Policy changes would go a long way too. The Indian government did roll out a Production Linked Incentive (PLI) scheme in 2021 to help boost exports and bring in investments. This nudged a few big players to expand, but smaller units still find it hard to access that money or understand the paperwork. Making these schemes simple, and cutting out red tape, is crucial if recovery is going to reach beyond just big factories.
Here’s a quick look at market shares—why it matters who’s modernizing fastest:
Country |
Global Market Share (Textile Exports, 2023) |
China |
32% |
Bangladesh |
7% |
Vietnam |
6% |
India |
4% |
The only way for textile manufacturers in India to catch up again is to work smarter, not just harder. This means:
- Investing in new tech and digitizing supply chains.
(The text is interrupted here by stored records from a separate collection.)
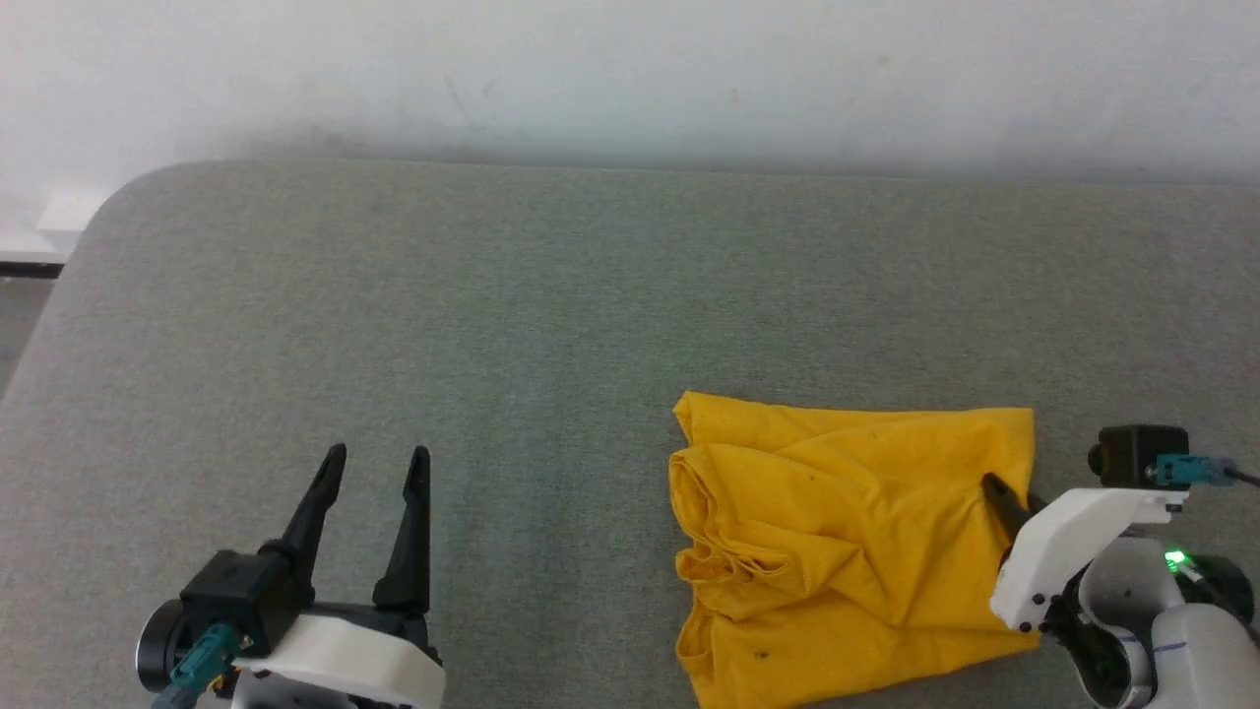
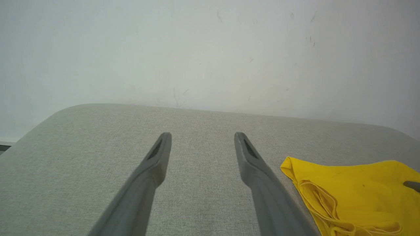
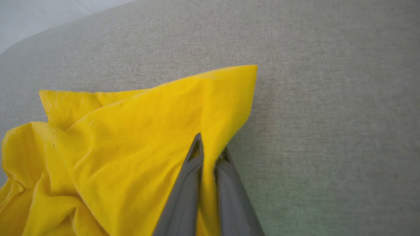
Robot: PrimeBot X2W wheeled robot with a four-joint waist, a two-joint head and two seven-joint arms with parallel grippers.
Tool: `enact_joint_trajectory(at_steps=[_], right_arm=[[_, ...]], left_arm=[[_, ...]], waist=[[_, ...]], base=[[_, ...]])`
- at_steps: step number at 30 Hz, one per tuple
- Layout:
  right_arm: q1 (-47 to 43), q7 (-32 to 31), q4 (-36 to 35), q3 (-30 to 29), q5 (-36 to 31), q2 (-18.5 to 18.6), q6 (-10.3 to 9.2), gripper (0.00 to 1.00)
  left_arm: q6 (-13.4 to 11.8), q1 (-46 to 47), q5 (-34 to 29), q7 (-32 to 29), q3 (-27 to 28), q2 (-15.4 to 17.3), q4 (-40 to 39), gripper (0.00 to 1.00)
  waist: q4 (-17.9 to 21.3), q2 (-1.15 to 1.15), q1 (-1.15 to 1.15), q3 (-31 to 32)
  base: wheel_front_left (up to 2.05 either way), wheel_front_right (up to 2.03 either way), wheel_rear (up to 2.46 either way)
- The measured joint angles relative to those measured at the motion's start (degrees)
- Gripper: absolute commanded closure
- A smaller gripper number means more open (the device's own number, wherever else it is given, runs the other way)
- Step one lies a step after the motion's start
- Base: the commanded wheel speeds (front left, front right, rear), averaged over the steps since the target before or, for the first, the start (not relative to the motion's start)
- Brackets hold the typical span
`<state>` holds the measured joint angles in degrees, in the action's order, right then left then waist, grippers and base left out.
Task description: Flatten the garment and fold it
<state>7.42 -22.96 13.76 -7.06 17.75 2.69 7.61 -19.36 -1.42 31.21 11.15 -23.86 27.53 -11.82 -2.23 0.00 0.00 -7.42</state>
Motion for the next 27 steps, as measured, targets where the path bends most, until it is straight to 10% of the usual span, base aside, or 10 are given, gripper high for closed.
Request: enact_joint_trajectory(at_steps=[7,27], right_arm=[[2.5,-7.3,-7.6,-1.9,-8.5,2.5,0.00,1.00],[17.6,-13.2,-13.5,-0.6,-13.2,27.4,0.00,1.00]], left_arm=[[0.2,1.5,-0.1,-0.2,0.0,0.7,-0.5,0.00],[0.6,11.7,-5.4,-4.9,3.3,8.6,-8.7,0.00]], waist=[[5.4,0.00,0.00,-0.5],[13.8,0.00,0.01,-15.1]], base=[[0.00,0.00,0.00],[0.00,0.00,0.00]])
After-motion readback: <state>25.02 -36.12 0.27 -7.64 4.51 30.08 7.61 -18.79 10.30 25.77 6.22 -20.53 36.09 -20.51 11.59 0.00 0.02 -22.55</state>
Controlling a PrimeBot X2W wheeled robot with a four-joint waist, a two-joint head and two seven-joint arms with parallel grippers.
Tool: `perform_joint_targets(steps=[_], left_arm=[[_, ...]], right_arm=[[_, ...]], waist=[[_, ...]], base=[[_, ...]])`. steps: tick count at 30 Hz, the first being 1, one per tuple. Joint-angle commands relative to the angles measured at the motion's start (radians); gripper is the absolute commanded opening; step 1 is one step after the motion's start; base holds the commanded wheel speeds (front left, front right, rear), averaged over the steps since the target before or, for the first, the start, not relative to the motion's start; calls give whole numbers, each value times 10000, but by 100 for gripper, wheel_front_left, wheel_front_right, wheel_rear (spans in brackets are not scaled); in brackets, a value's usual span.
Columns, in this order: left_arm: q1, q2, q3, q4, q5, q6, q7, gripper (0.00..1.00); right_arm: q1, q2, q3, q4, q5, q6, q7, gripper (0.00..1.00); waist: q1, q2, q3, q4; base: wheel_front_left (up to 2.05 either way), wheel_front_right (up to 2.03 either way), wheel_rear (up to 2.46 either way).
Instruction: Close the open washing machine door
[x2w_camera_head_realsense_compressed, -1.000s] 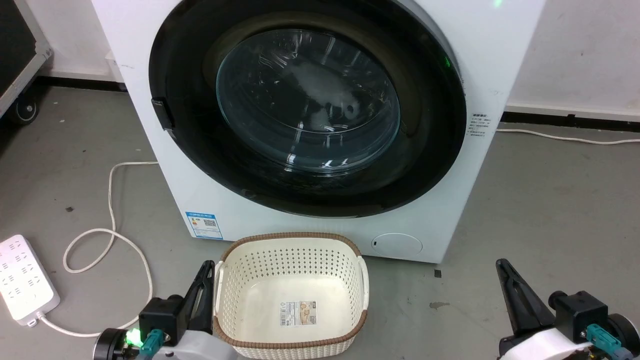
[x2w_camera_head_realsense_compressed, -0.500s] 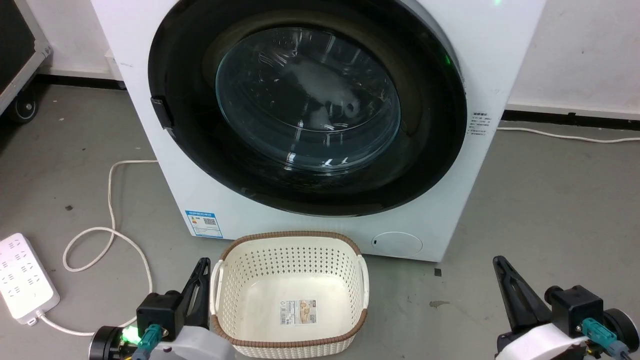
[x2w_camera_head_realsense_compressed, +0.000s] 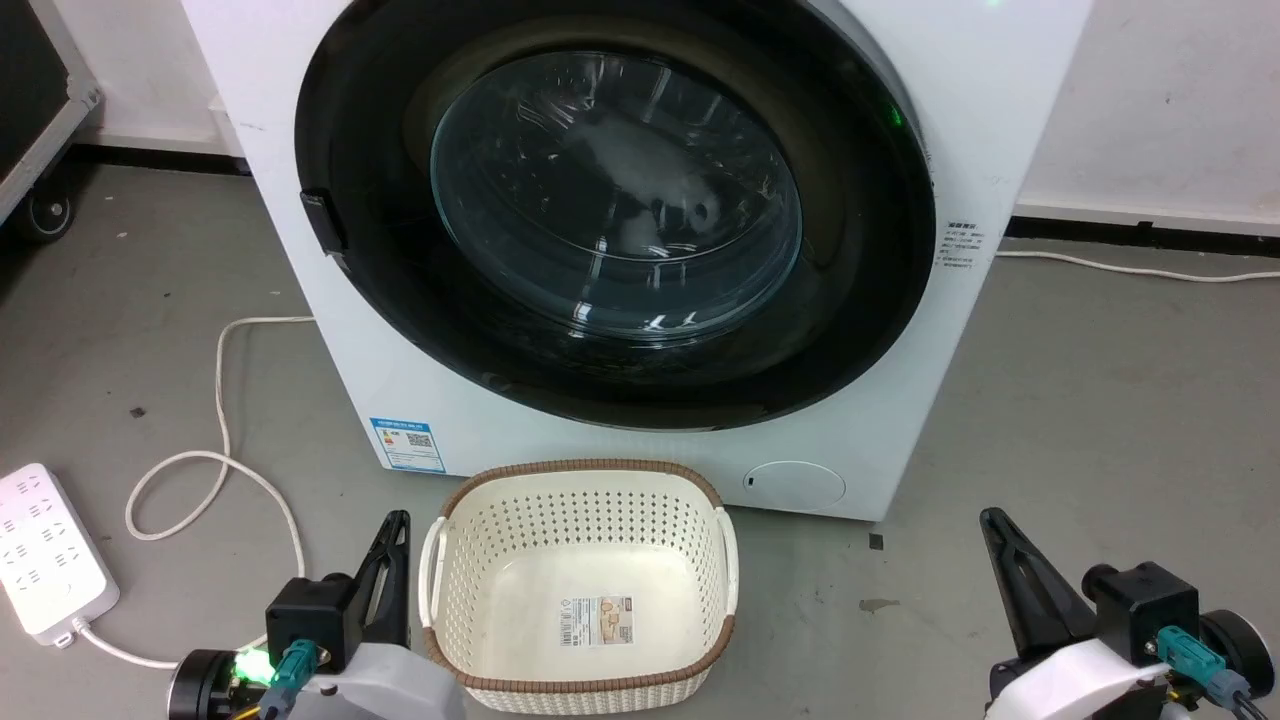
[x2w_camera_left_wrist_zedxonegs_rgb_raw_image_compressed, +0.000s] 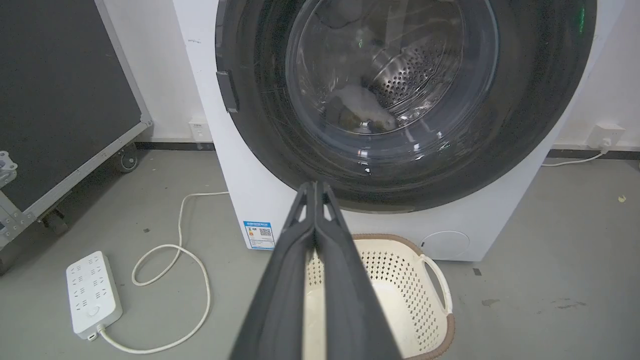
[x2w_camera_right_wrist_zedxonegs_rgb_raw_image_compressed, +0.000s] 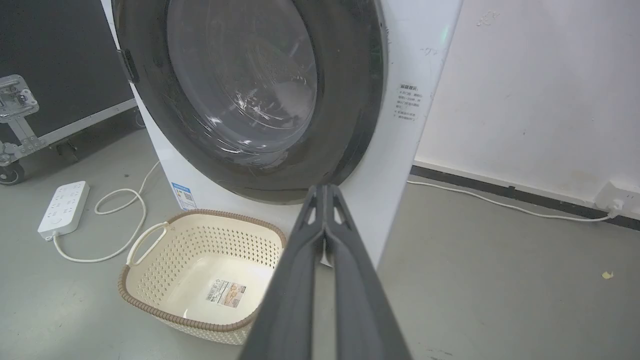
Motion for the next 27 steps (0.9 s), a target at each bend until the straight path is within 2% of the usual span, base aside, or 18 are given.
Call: perform_joint_targets(steps=[1,27], left_arm=[[-137,-14,56,-62,129,40,71,0],[-201,-78,267,-233,348,118,444,0]], right_arm=[[-160,48,30,-89,-77,-6,81,0],[-263,57,116,-193,-151,-7,455,0]], waist=[[0,0,7,1],[0,0,68,12]], base=[[0,0,0],[0,0,0]])
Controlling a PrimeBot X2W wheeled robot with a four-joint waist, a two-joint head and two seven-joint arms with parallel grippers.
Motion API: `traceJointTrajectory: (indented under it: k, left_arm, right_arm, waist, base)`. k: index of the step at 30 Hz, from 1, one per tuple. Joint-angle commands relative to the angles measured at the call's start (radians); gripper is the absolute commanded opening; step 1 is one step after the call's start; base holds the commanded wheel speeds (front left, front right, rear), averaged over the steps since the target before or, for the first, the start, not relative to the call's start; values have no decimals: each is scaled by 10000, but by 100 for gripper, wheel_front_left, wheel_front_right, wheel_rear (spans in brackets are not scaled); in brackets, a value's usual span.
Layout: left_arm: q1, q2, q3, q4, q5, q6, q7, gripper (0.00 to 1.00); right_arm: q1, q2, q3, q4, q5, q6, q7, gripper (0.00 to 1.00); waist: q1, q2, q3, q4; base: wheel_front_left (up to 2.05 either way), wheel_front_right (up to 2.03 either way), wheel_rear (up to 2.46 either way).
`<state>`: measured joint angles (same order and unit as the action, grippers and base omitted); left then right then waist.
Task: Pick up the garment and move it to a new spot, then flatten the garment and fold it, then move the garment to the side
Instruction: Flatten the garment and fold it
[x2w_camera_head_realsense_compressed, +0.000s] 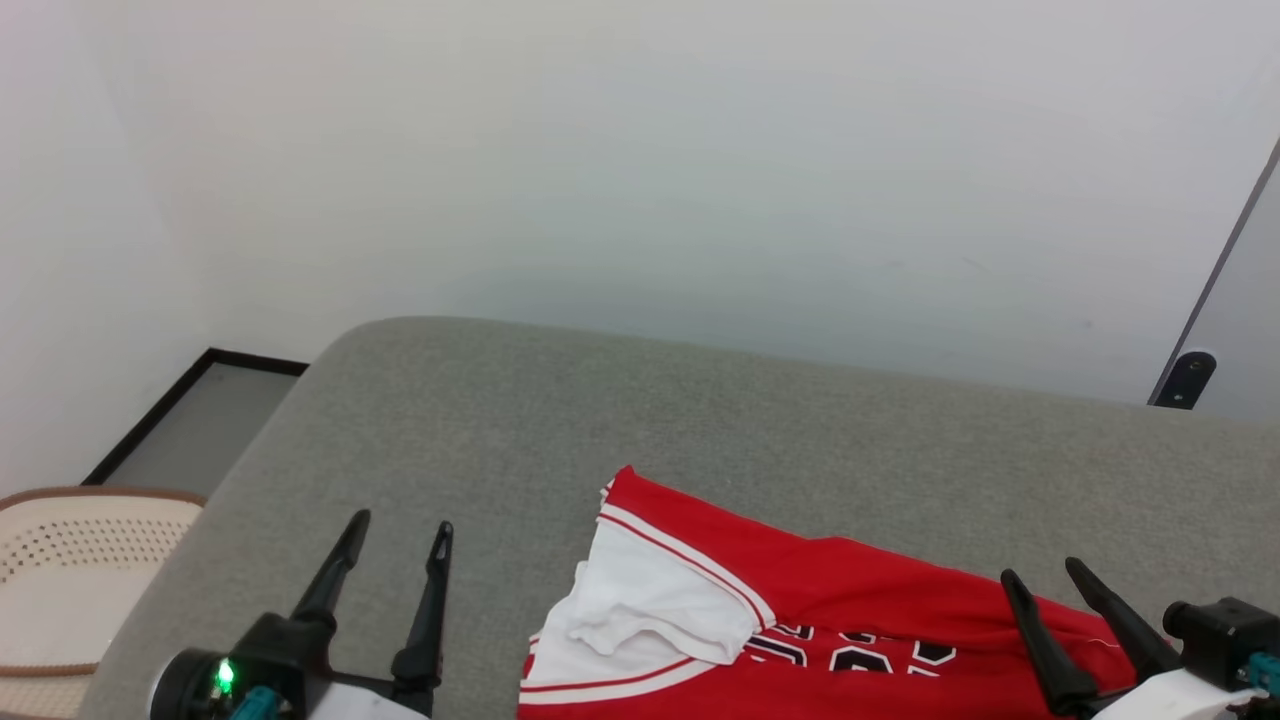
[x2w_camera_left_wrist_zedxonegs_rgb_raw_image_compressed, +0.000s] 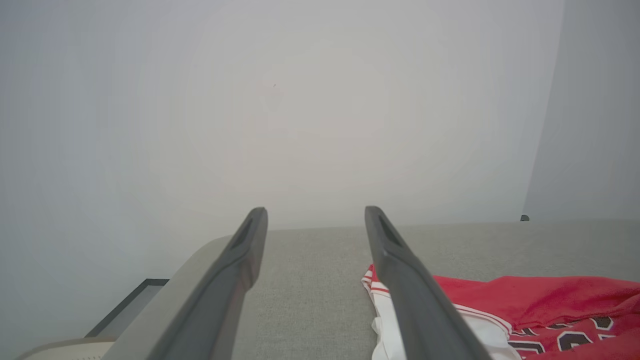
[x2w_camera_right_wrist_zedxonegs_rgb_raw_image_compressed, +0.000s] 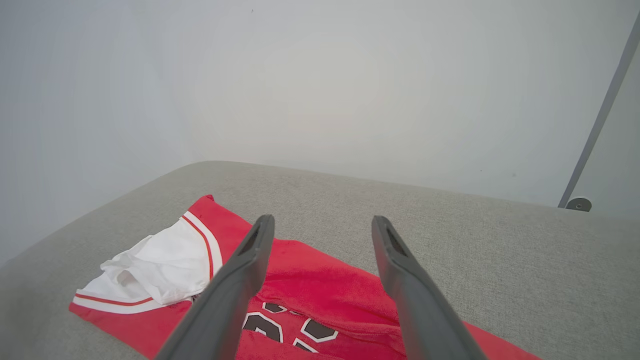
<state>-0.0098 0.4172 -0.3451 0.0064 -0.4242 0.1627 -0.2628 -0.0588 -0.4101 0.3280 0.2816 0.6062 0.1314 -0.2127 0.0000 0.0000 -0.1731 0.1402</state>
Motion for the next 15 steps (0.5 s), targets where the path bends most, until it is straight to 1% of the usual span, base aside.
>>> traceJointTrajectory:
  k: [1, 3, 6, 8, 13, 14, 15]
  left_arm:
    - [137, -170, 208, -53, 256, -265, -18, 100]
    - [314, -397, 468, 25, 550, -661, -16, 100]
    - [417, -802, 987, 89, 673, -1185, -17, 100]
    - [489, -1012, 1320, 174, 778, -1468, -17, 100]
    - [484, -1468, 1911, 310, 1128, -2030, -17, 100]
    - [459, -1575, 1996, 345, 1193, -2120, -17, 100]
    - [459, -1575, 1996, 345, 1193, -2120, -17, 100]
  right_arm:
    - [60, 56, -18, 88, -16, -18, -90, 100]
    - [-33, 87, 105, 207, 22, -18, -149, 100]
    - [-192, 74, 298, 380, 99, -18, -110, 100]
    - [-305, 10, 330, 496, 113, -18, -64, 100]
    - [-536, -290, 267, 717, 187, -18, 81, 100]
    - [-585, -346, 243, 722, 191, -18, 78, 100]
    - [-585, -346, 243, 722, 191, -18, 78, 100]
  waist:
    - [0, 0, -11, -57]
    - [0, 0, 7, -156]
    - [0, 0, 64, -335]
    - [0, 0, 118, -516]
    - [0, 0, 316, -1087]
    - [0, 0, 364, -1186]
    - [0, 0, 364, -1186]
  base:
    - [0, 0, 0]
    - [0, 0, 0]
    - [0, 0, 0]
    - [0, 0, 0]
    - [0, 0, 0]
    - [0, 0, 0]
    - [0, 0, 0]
- Adopting strict environmental and labor standards.
- Streamlining how government help can actually reach small manufacturers.
- Building tight relationships with global buyers who want reliable, sustainable goods.
The climb back won’t happen overnight. But if these changes really take root, the Indian textile industry could find itself back in global wardrobes again—maybe not as the cheapest, but as the smartest and most trusted choice.